*** Opening Data provided ***

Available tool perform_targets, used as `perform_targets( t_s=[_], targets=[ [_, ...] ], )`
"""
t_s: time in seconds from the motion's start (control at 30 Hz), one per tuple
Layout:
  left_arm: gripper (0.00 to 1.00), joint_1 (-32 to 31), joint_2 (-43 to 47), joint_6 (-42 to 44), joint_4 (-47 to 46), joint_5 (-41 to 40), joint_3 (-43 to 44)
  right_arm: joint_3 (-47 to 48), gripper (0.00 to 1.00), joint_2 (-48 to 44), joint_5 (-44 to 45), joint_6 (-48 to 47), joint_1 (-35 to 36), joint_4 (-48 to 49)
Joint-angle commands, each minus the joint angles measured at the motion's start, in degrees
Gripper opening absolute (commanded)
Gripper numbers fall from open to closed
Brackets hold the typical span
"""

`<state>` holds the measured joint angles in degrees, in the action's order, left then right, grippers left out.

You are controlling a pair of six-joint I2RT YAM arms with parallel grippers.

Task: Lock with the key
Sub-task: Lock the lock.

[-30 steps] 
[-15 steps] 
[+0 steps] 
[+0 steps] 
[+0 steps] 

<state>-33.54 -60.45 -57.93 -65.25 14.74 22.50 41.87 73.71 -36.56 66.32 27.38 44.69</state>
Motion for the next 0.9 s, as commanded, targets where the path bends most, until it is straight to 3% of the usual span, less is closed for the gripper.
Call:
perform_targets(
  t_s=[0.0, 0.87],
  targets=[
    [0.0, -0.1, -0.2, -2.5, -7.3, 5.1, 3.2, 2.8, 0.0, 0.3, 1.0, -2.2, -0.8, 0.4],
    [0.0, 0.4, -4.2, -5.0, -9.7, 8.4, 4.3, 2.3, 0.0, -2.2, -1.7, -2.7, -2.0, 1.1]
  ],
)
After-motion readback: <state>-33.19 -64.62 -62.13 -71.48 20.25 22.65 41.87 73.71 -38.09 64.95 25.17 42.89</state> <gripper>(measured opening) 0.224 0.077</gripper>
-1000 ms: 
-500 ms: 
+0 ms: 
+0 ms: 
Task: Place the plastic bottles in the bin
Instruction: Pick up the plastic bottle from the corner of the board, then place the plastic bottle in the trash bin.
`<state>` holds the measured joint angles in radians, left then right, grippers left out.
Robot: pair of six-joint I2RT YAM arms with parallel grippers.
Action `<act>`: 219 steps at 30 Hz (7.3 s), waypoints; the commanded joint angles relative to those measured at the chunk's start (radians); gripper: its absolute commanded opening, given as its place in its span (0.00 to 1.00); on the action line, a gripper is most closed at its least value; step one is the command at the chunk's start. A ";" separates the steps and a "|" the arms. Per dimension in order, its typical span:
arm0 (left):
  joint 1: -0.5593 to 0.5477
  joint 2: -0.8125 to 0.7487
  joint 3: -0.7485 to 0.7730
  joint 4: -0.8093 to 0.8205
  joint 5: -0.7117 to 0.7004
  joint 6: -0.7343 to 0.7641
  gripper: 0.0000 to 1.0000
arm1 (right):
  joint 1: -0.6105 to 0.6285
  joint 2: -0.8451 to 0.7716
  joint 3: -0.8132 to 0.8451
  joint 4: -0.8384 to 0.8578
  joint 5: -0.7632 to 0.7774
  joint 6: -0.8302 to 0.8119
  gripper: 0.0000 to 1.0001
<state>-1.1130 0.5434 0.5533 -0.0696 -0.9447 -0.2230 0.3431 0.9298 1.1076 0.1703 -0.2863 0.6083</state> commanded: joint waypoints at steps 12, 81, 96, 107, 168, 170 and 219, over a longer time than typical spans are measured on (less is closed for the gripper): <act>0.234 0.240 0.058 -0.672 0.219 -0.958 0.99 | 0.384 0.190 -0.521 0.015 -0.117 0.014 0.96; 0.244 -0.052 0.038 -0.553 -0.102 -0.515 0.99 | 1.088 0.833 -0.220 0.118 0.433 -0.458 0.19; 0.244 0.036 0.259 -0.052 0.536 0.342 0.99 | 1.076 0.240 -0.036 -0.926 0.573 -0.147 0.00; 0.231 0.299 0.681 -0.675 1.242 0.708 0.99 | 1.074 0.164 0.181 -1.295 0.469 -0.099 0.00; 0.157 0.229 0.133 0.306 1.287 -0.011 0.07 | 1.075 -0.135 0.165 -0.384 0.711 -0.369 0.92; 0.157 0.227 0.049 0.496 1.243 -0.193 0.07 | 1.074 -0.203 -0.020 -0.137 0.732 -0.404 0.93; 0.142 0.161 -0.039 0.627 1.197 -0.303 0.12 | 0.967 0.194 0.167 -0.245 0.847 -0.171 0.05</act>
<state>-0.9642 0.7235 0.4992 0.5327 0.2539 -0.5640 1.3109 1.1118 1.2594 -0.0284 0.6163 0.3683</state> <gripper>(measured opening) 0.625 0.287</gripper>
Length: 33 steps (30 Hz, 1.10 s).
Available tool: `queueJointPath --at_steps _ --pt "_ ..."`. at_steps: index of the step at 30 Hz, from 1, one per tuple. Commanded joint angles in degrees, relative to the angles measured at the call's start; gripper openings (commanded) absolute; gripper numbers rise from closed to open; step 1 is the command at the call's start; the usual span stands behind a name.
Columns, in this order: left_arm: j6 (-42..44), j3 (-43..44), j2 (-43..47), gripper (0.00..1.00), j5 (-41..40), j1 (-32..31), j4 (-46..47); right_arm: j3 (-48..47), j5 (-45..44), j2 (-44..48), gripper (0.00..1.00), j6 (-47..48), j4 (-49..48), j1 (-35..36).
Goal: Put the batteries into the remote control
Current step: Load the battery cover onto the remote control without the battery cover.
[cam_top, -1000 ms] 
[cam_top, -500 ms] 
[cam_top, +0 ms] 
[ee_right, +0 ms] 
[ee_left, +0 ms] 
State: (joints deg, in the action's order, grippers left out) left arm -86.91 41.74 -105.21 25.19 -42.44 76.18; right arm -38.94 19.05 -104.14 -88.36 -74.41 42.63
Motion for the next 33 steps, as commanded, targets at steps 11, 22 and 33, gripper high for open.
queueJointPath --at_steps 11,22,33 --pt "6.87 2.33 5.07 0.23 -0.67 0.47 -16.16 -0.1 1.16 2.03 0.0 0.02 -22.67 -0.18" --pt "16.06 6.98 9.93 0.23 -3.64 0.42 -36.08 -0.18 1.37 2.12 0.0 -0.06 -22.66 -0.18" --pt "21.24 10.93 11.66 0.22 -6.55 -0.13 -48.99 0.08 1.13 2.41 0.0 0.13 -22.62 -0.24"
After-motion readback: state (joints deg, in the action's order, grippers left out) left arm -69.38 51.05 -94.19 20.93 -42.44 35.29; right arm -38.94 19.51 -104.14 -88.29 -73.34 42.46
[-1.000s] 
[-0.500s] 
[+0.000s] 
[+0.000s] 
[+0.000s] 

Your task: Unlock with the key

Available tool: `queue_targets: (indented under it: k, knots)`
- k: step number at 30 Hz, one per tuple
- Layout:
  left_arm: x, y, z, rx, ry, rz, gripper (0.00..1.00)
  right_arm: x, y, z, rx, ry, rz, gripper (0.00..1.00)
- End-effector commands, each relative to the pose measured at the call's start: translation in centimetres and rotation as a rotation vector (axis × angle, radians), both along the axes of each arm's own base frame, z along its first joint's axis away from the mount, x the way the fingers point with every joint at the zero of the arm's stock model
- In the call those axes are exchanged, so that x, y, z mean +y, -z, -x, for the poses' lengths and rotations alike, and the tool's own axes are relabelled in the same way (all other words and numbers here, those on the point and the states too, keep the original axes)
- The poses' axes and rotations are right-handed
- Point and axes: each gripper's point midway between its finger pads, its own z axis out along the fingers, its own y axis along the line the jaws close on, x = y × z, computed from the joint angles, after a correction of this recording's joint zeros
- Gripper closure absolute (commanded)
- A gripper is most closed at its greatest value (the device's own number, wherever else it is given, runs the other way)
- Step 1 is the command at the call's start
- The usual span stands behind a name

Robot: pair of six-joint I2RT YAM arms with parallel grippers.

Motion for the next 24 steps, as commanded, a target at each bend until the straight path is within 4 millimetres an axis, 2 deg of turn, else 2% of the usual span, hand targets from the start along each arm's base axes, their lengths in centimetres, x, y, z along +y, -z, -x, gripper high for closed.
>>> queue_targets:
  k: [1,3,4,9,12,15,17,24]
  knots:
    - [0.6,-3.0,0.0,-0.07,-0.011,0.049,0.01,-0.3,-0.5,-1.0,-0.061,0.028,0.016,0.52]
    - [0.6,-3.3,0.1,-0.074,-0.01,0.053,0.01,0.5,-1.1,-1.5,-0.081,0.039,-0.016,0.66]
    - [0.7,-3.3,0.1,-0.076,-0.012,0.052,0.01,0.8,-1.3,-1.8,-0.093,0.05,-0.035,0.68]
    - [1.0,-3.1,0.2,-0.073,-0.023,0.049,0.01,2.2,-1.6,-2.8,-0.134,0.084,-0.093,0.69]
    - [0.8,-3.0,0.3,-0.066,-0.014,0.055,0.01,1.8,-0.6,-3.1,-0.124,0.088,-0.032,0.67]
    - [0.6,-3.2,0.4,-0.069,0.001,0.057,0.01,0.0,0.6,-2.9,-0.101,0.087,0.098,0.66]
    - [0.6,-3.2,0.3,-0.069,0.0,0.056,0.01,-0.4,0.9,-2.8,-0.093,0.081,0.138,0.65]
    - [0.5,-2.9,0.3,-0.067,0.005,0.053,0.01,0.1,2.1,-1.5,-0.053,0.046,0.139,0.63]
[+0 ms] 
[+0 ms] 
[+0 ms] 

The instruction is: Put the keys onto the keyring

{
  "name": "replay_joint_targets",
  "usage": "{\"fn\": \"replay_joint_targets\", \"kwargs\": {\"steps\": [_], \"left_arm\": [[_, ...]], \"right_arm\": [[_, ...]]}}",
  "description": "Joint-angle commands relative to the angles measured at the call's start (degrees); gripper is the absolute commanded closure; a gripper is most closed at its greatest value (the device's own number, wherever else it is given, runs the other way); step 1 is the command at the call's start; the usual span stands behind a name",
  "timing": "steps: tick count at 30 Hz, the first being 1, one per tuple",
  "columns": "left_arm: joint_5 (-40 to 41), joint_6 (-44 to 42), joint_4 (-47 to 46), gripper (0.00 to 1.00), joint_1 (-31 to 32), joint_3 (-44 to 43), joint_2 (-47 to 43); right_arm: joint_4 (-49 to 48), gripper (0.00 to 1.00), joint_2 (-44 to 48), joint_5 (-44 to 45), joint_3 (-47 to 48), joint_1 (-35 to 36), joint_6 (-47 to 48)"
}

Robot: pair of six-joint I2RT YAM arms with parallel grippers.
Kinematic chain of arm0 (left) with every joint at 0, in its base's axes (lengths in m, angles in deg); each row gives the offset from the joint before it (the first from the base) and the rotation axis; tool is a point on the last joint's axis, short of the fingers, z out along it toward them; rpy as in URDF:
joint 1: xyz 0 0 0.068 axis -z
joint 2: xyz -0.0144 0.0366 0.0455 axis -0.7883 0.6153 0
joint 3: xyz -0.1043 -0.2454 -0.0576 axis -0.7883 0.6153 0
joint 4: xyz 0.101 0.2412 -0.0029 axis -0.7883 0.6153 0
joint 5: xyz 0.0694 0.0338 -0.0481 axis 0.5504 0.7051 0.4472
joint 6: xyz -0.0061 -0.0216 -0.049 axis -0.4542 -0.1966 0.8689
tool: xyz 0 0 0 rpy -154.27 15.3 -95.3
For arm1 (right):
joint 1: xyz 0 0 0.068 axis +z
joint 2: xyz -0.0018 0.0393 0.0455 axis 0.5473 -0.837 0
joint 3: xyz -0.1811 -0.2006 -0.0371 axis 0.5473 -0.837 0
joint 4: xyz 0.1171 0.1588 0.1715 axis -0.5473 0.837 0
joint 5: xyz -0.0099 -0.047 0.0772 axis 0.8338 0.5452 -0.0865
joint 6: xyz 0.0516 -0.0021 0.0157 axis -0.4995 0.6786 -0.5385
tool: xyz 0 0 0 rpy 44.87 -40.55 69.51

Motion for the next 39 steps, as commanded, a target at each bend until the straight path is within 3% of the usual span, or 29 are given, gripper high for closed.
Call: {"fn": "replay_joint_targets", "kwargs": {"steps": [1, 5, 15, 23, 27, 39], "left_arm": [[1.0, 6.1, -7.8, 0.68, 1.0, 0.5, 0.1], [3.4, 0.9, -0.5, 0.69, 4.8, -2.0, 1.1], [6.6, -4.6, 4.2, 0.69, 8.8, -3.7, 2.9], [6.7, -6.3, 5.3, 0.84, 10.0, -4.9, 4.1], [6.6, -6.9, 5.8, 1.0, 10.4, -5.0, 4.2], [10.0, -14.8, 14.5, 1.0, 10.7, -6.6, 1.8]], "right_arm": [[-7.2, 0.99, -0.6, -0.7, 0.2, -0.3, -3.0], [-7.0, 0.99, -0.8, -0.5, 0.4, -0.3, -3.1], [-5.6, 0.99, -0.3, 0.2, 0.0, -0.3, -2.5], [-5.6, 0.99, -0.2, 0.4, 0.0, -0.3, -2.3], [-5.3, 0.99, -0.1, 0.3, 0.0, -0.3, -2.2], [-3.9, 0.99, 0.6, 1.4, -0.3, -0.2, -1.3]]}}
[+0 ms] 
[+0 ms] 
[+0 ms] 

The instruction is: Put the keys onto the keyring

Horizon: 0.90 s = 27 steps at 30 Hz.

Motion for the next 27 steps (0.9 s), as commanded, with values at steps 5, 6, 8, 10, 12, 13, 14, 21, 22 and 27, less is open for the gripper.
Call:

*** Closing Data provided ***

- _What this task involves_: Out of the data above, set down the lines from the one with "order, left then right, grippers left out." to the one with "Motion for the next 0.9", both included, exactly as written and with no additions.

- _Answer to this task_:
`<state>` holds the measured joint angles in degrees, in the action's order, left then right, grippers left out.

You are controlling a pair of six-joint I2RT YAM arms with parallel grippers.

Task: Lock with the key
Sub-task: Lock the lock.

[-30 steps] 
[-15 steps] 
[+0 steps] 
[+0 steps] 
[+0 steps] 

<state>-33.54 -60.45 -57.93 -65.25 14.74 22.50 41.87 73.71 -36.56 66.32 27.38 44.69</state>
Motion for the next 0.9 s, as commanded, targets where the path bends most, until it is straight to 3% of the usual span, less is closed for the gripper.

Reply complete, and nothing else is required.